**Provided data**
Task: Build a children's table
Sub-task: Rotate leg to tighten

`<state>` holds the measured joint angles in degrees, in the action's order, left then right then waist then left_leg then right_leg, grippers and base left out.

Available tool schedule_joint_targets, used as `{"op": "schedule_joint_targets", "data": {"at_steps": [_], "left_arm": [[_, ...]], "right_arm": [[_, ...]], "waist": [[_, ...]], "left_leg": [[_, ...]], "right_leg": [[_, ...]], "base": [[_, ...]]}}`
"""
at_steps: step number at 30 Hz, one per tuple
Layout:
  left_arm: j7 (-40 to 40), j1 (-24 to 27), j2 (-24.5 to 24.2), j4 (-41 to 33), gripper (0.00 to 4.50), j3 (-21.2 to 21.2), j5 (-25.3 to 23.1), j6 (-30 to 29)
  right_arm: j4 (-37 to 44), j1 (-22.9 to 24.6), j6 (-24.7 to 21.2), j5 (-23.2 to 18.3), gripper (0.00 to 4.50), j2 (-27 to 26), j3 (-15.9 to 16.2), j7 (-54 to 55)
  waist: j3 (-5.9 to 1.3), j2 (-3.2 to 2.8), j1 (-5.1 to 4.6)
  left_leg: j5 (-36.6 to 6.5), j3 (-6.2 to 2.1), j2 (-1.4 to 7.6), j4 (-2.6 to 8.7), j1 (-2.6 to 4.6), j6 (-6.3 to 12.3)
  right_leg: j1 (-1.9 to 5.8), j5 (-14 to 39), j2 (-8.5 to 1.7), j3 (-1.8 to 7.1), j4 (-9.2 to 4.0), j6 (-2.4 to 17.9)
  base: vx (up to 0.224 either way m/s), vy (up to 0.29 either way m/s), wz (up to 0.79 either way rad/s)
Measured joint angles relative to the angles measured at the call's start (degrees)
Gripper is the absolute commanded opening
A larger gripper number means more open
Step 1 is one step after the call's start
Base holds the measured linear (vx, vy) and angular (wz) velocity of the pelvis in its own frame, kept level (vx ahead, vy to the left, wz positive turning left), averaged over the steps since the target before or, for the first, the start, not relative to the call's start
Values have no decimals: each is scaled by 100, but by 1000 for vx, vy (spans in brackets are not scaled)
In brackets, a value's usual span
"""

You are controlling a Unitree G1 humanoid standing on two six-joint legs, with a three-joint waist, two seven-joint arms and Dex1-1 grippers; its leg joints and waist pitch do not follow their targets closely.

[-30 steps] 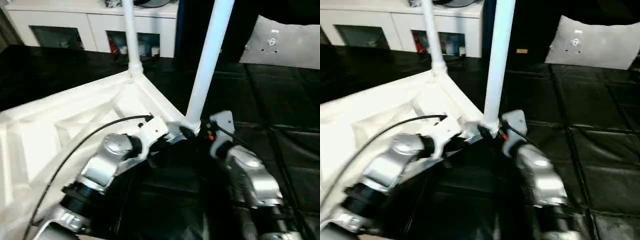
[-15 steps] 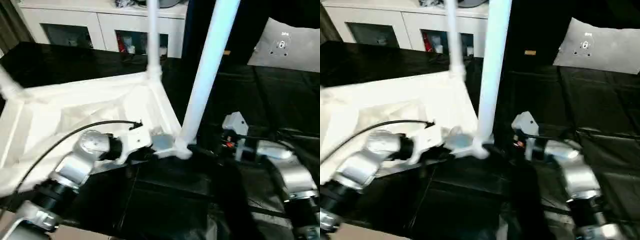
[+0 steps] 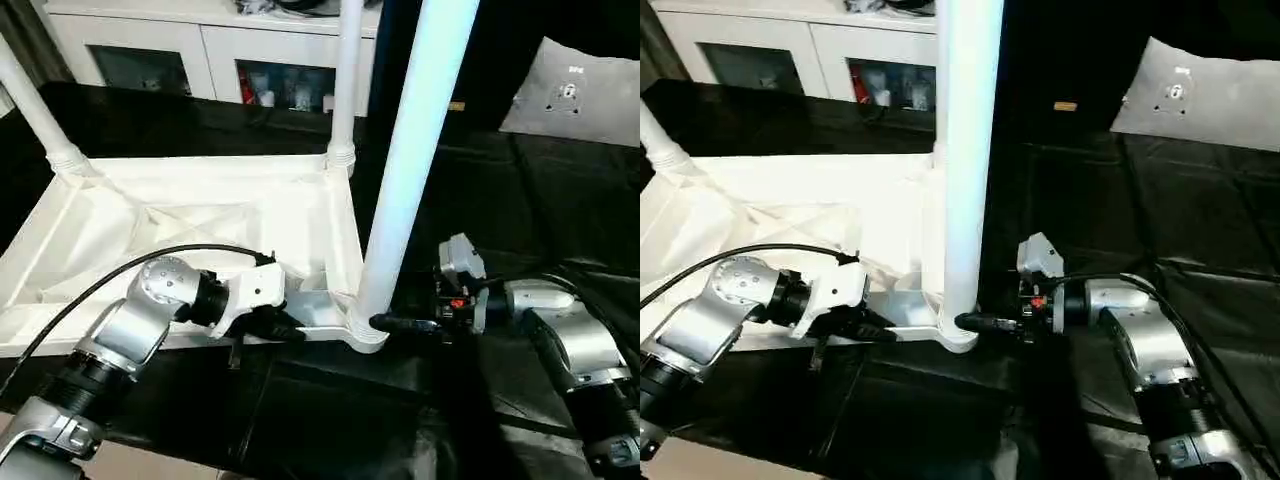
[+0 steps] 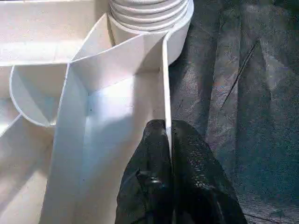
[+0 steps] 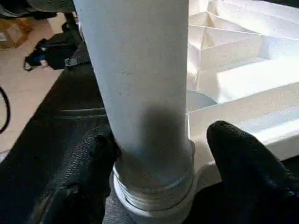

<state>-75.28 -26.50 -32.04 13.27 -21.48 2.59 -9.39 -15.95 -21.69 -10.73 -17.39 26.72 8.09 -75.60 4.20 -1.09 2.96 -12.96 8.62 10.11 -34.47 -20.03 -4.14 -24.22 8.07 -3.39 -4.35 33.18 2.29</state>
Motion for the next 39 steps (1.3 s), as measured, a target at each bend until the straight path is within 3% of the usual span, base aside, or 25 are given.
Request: {"op": "schedule_joint_targets", "data": {"at_steps": [10, 20, 24, 31, 33, 39], "left_arm": [[-68, 1, -8, 2, 0, 9, 5, 0], [-7, 10, 93, -20, 0, 29, 5, -165], [387, 82, 191, -101, 0, 173, -9, -597], [1185, 78, 609, -140, 0, 332, -162, -1115], [1808, 40, 1073, -100, 0, 494, -379, -1473], [3049, -142, 2009, 50, 0, 545, -571, -1911]], "right_arm": [[-57, -27, -284, -152, 218, -8, 37, -230], [174, 112, -518, -185, 199, -76, 12, -77], [479, 478, -619, -189, 199, -434, -205, 744], [727, 659, -637, 134, 199, -992, -468, 2159], [802, 707, -639, 474, 198, -1628, -682, 3244], [737, 477, -657, 990, 197, -2501, -930, 5303]], "waist": [[4, 6, 19], [4, 5, 32], [5, 3, -8], [7, 0, -230], [11, -6, -279], [18, -16, -386]], "left_leg": [[0, 2, 0, 0, 0, 0], [0, 2, 1, 4, 2, -1], [1, -6, 2, 4, 11, -4], [-7, -4, -2, 4, 27, -23], [-12, -5, -2, 3, 35, -37], [-14, -6, -11, 14, 13, -36]], "right_leg": [[0, 2, 0, 0, 0, -3], [1, 12, 0, 0, -2, -20], [6, 23, 0, 4, -3, -37], [20, 27, 0, 12, -17, -45], [25, 27, 0, 12, -16, -45], [15, 32, -3, 18, -36, -53]], "base": [[0, 0, 0], [0, 0, 0], [0, 0, 0], [0, 0, 0], [0, 0, 0], [0, 0, 0]]}}
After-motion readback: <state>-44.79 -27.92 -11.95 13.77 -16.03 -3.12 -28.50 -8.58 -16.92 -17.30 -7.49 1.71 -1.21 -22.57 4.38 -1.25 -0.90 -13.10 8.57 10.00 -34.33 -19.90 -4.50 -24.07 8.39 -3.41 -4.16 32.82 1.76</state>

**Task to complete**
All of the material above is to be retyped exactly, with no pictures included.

**Exercise response**
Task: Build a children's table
Sub-task: Rotate leg to tighten

`<state>` holds the measured joint angles in degrees, in the action's order, left then right then waist then left_leg then right_leg, grippers and base left out.

Available tool schedule_joint_targets, used as `{"op": "schedule_joint_targets", "data": {"at_steps": [_], "left_arm": [[_, ...]], "right_arm": [[_, ...]], "waist": [[_, ...]], "left_leg": [[_, ...]], "right_leg": [[_, ...]], "base": [[_, ...]]}}`
"""
at_steps: step number at 30 Hz, one per tuple
Layout:
  left_arm: j7 (-40 to 40), j1 (-24 to 27), j2 (-24.5 to 24.2), j4 (-41 to 33), gripper (0.00 to 4.50), j3 (-21.2 to 21.2), j5 (-25.3 to 23.1), j6 (-30 to 29)
  right_arm: j4 (-37 to 44), j1 (-22.9 to 24.6), j6 (-24.7 to 21.2), j5 (-23.2 to 18.3), gripper (0.00 to 4.50), j2 (-27 to 26), j3 (-15.9 to 16.2), j7 (-54 to 55)
  waist: j3 (-5.9 to 1.3), j2 (-3.2 to 2.8), j1 (-5.1 to 4.6)
  left_leg: j5 (-36.6 to 6.5), j3 (-6.2 to 2.1), j2 (-1.4 to 7.6), j4 (-2.6 to 8.7), j1 (-2.6 to 4.6), j6 (-6.3 to 12.3)
  right_leg: j1 (-1.9 to 5.8), j5 (-14 to 39), j2 (-8.5 to 1.7), j3 (-1.8 to 7.1), j4 (-9.2 to 4.0), j6 (-2.4 to 17.9)
  base: vx (up to 0.224 either way m/s), vy (up to 0.29 either way m/s), wz (up to 0.79 either way rad/s)
Measured joint angles relative to the angles measured at the call's start (degrees)
Gripper is the absolute commanded opening
A larger gripper number means more open
Step 1 is one step after the call's start
Base holds the measured linear (vx, vy) and angular (wz) velocity of the pelvis in its own frame, kept level (vx ahead, vy to the left, wz positive turning left), averaged over the steps since the target before or, for the first, the start, not relative to the call's start
Values have no decimals: each is scaled by 100, but by 1000 for vx, vy (spans in brackets are not scaled)
In brackets, a value's usual span
"""

You are controlling a Unitree G1 humanoid standing on two six-joint legs, with a three-joint waist, two seven-joint arms and Dex1-1 grippers; its leg joints and waist pitch do not follow their targets closely.

[-30 steps] 
[-15 steps] 
[+0 steps] 
[+0 steps] 
[+0 steps] 

<state>-75.28 -26.50 -32.04 13.27 -21.48 2.59 -9.39 -15.95 -21.69 -10.73 -17.39 26.72 8.09 -75.60 4.20 -1.09 2.96 -12.96 8.62 10.11 -34.47 -20.03 -4.14 -24.22 8.07 -3.39 -4.35 33.18 2.29</state>
Motion for the next 39 steps (1.3 s), as measured, a target at each bend until the straight path is within 3% of the usual span, base aside, or 25 are given.
Request: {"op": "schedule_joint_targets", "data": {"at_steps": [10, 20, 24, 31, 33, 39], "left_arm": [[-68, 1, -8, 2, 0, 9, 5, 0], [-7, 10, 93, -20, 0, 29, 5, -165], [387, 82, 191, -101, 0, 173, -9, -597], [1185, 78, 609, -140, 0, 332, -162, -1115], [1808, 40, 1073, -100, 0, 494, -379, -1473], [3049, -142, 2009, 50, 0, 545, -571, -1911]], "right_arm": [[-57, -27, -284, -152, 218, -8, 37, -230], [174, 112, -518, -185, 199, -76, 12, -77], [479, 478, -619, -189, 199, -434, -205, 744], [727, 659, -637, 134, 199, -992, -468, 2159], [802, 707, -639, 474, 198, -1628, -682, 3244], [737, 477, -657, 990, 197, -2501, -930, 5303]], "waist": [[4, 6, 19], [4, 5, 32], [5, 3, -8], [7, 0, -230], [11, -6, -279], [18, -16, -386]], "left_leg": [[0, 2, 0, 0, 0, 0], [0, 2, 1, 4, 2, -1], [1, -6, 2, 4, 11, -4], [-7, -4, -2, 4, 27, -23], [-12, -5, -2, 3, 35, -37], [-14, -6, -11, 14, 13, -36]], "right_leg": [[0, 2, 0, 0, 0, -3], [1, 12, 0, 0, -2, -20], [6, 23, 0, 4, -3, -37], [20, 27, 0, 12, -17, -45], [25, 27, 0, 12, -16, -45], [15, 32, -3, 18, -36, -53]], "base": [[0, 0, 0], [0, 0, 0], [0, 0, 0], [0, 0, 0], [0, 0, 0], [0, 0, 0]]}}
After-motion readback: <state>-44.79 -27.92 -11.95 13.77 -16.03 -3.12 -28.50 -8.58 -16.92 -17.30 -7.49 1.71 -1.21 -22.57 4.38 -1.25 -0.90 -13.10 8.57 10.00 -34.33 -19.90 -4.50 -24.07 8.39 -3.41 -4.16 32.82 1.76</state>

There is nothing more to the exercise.